Cardinal Health to disclose financial risks on opioid crisis; shareholder proposal withdrawn

Mercy Investment Services has withdrawn a shareholder proposal at Cardinal Health Inc. after the company agreed to disclose the measures its board is taking to monitor and manage financial and reputational risks related to the U.S. opioid crisis, given its role as an opioid distributor, a news release from the Interfaith Center on Corporate Responsibility said Thursday.

Mercy is a member of the Interfaith Center on Corporate Responsibility. The proposal's other filers included Denise L. Nappier, state treasurer and principal fiduciary of the $34 billion Connecticut Retirement Plans & Trust Funds, Hartford, and New York state Comptroller Thomas DiNapoli, sole trustee of the $206.9 billion New York State Common Retirement Fund, Albany.
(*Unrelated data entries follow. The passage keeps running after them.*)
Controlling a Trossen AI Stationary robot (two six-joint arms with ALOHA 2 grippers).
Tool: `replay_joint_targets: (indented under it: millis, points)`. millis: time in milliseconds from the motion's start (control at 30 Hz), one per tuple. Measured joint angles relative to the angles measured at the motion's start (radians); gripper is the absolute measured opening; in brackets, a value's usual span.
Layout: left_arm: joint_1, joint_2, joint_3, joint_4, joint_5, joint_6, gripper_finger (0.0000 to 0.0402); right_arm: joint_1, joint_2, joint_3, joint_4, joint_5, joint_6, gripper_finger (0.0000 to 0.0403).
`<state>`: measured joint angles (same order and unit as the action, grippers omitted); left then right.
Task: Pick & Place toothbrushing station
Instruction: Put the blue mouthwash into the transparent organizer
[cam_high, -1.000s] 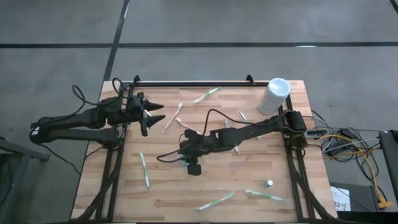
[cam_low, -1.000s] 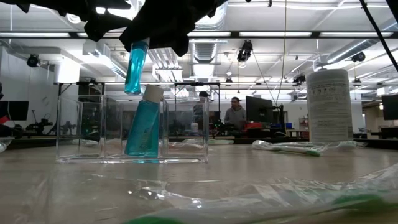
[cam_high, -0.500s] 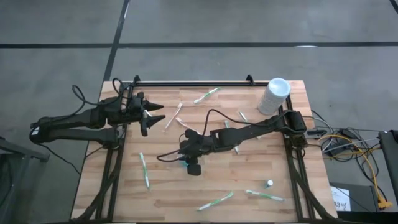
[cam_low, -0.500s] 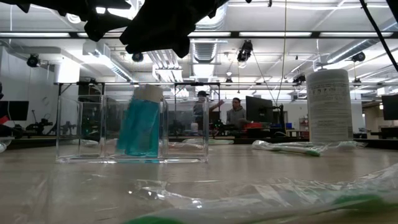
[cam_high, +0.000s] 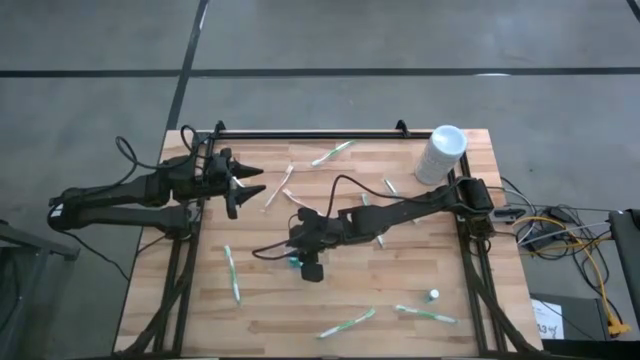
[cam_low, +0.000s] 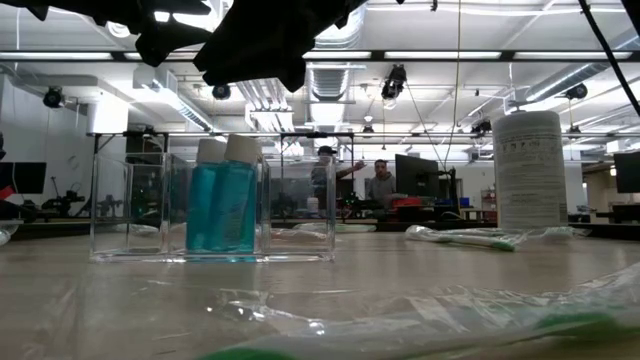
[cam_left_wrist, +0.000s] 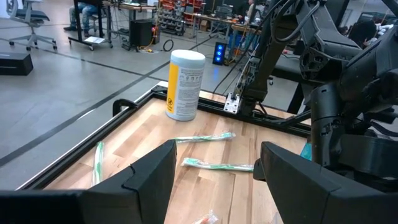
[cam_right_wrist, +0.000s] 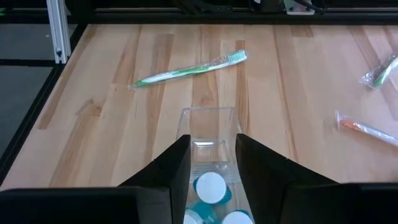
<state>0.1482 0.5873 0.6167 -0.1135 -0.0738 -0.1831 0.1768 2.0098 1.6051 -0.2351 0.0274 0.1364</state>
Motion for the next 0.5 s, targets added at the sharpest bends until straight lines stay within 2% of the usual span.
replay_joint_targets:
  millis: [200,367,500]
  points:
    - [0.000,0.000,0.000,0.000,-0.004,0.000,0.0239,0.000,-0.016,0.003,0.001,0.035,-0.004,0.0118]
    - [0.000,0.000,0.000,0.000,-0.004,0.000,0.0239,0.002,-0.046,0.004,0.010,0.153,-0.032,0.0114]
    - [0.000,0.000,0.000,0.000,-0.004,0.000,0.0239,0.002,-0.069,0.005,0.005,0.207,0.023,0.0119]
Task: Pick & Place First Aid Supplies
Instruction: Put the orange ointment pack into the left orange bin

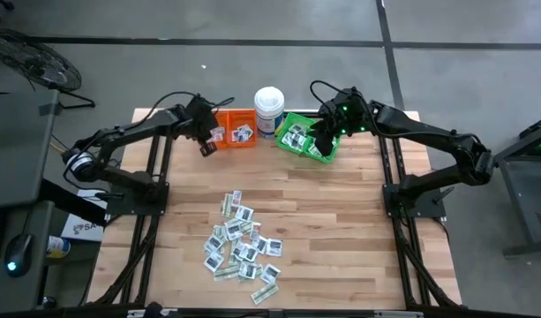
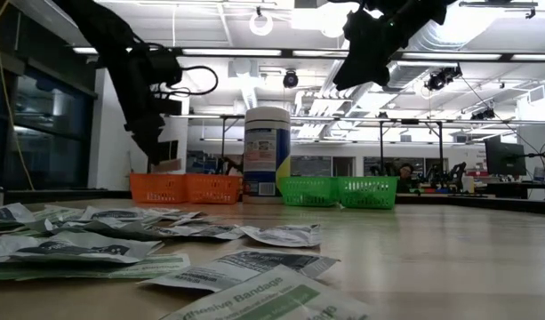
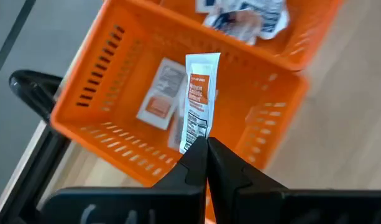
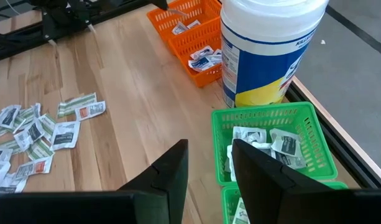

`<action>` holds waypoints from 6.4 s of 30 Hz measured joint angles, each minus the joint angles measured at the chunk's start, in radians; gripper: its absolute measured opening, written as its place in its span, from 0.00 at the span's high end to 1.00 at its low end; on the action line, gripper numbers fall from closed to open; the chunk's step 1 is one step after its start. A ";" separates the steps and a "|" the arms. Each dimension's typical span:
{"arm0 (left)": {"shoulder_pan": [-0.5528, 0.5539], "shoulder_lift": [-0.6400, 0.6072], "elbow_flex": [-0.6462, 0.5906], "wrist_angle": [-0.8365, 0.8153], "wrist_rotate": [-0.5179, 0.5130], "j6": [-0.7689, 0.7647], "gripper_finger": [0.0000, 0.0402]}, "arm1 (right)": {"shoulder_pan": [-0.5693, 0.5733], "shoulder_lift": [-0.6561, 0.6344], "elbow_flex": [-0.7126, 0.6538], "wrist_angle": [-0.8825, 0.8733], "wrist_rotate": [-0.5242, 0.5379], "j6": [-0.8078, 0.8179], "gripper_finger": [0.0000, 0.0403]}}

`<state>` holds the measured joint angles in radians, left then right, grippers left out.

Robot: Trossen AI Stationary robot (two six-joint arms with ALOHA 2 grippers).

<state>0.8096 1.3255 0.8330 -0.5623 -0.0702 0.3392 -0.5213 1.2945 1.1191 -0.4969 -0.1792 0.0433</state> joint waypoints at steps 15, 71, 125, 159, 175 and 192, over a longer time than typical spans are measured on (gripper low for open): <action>0.035 0.003 0.000 0.014 0.018 0.075 0.88 | 0.000 0.000 0.000 -0.021 -0.003 0.000 0.71; -0.751 0.231 0.000 0.098 -0.046 -0.074 0.49 | 0.000 0.000 0.000 -0.041 0.006 0.027 0.71; -0.751 0.260 -0.008 0.040 0.140 -0.143 1.00 | 0.001 0.000 0.000 -0.046 -0.019 0.027 0.71; -0.190 -0.116 -0.001 -0.104 -0.026 -0.003 1.00 | 0.000 0.000 0.000 -0.045 -0.014 0.000 0.71; 0.072 0.002 -0.001 0.041 0.030 -0.212 1.00 | 0.000 0.000 0.000 -0.037 -0.006 0.000 0.71; 0.074 0.107 -0.001 0.109 0.029 -0.345 0.98 | 0.000 0.000 0.000 -0.038 -0.006 0.008 0.71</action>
<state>0.8840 1.4326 0.8322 -0.4538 -0.0412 -0.0061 -0.5209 1.2946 1.1187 -0.5346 -0.1852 0.0513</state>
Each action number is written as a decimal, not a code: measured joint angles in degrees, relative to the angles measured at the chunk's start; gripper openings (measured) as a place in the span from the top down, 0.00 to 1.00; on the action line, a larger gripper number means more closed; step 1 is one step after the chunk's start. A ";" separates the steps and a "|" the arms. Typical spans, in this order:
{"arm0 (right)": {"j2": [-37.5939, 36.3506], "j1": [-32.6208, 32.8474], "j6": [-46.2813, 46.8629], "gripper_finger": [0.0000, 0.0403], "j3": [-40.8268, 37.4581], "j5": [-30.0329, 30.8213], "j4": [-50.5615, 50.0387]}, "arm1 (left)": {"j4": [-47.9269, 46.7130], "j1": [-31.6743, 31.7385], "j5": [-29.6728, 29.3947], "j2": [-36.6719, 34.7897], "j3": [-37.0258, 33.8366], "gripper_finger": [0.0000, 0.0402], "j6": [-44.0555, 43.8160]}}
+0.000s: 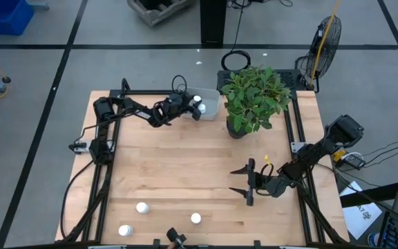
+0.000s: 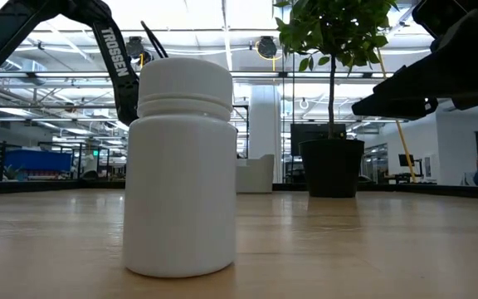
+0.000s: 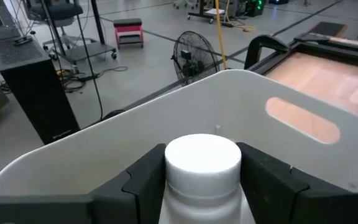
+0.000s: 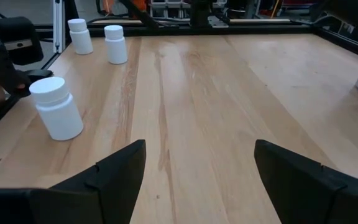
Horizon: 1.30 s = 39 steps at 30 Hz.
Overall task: Pick and place pill bottles into a basket
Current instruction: Put the white pill bottle into the gray bin
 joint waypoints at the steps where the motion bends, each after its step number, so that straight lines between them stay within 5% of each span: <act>1: 0.00 0.00 0.00 0.28 0.00 -0.01 0.00 | 0.06 0.00 0.00 0.00 0.00 0.49 -0.42; 16: 0.00 0.00 -0.04 0.28 0.00 -0.01 0.39 | -0.49 -0.81 -1.26 -1.56 -0.09 0.44 0.47; 26: 0.04 0.02 -1.65 0.28 -0.02 -2.69 1.31 | -15.18 -3.27 -0.98 -15.07 -0.07 0.44 0.75; 32: 0.02 0.02 -4.29 0.28 0.00 -10.33 4.40 | -28.37 -10.53 3.48 -26.35 -0.04 0.44 -1.83; 39: 0.02 -0.02 -1.61 0.28 0.06 -15.30 7.32 | -31.10 -24.81 3.56 -34.47 -0.02 0.44 -2.94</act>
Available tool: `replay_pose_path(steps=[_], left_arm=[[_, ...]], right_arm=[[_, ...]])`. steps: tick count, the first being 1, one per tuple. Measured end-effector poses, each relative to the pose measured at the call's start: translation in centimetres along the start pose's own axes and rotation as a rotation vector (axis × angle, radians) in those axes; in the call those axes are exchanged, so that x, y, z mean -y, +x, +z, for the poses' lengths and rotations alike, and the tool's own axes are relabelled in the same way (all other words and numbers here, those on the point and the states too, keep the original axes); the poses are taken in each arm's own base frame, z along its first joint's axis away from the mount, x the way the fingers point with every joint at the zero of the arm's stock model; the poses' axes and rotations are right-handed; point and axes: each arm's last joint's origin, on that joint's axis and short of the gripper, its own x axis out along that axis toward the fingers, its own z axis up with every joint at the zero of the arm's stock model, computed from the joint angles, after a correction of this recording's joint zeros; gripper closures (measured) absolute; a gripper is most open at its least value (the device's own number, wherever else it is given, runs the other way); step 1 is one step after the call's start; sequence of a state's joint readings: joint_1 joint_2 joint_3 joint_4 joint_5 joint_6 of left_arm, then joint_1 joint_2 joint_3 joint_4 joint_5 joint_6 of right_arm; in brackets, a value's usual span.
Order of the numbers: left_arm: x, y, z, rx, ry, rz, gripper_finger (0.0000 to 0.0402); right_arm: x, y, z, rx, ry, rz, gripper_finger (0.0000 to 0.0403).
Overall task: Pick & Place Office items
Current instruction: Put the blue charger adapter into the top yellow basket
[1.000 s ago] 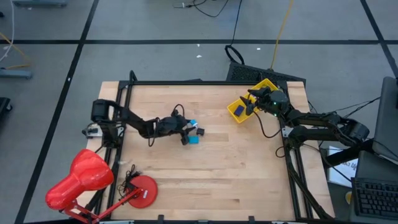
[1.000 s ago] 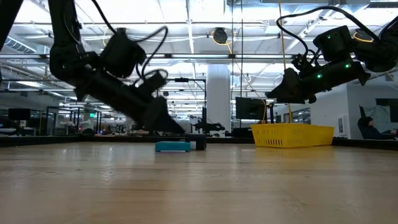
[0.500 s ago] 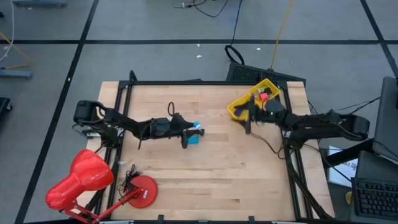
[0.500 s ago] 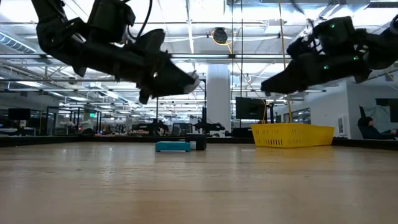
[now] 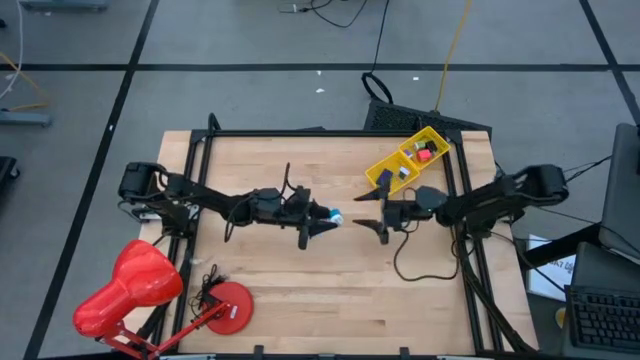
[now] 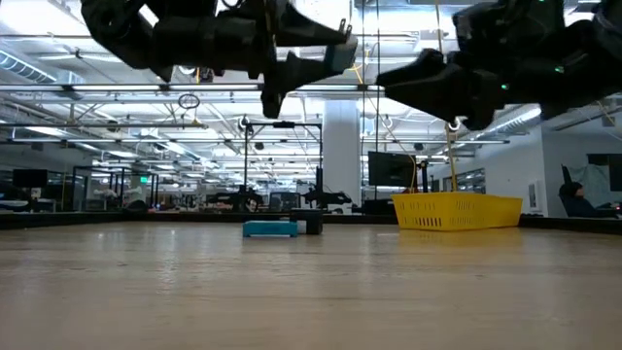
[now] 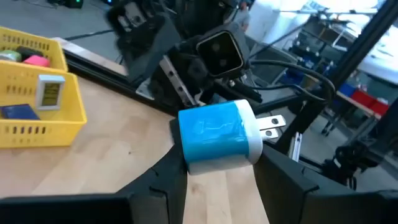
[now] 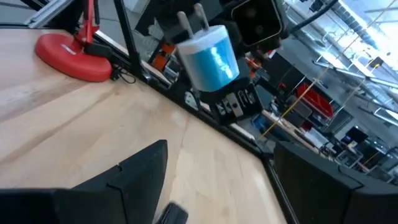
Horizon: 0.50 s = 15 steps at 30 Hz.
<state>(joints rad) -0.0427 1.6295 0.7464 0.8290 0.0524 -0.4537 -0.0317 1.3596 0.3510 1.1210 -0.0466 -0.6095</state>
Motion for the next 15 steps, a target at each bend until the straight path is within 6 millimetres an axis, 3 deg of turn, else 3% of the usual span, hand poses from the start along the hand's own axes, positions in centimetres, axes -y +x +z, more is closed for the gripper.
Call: replay_pose_path(steps=[8,15], left_arm=[[0.2,0.4,0.2,-0.039,0.013,0.021,0.0247],[0.2,0.4,0.1,-0.045,0.028,0.025,0.0247]], right_arm=[[-0.3,4.5,1.3,0.049,-0.051,0.018,0.0124],[-0.6,5.5,2.5,0.094,-0.067,0.028,0.0125]])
Along with agreeing to provide investors with reports of "two board-level investigations into allegations of oversight failures related to opioid distribution," Cardinal's board formed an ad hoc committee on opioid business risks, the release said.

The proposal at Cardinal Health was one of several opioid risk shareholder proposals filed by the Investors for Opioid Accountability this proxy season. The group's proposal at Depomed Inc. was supported by 61% of investors in May.

Mercy Investments Services, Ms. Nappier and Mr. DiNapoli are among the group's members.

Cardinal's annual shareholder meeting is expected to take place later this year.

A Cardinal Health spokesman could not immediately be reached for comment.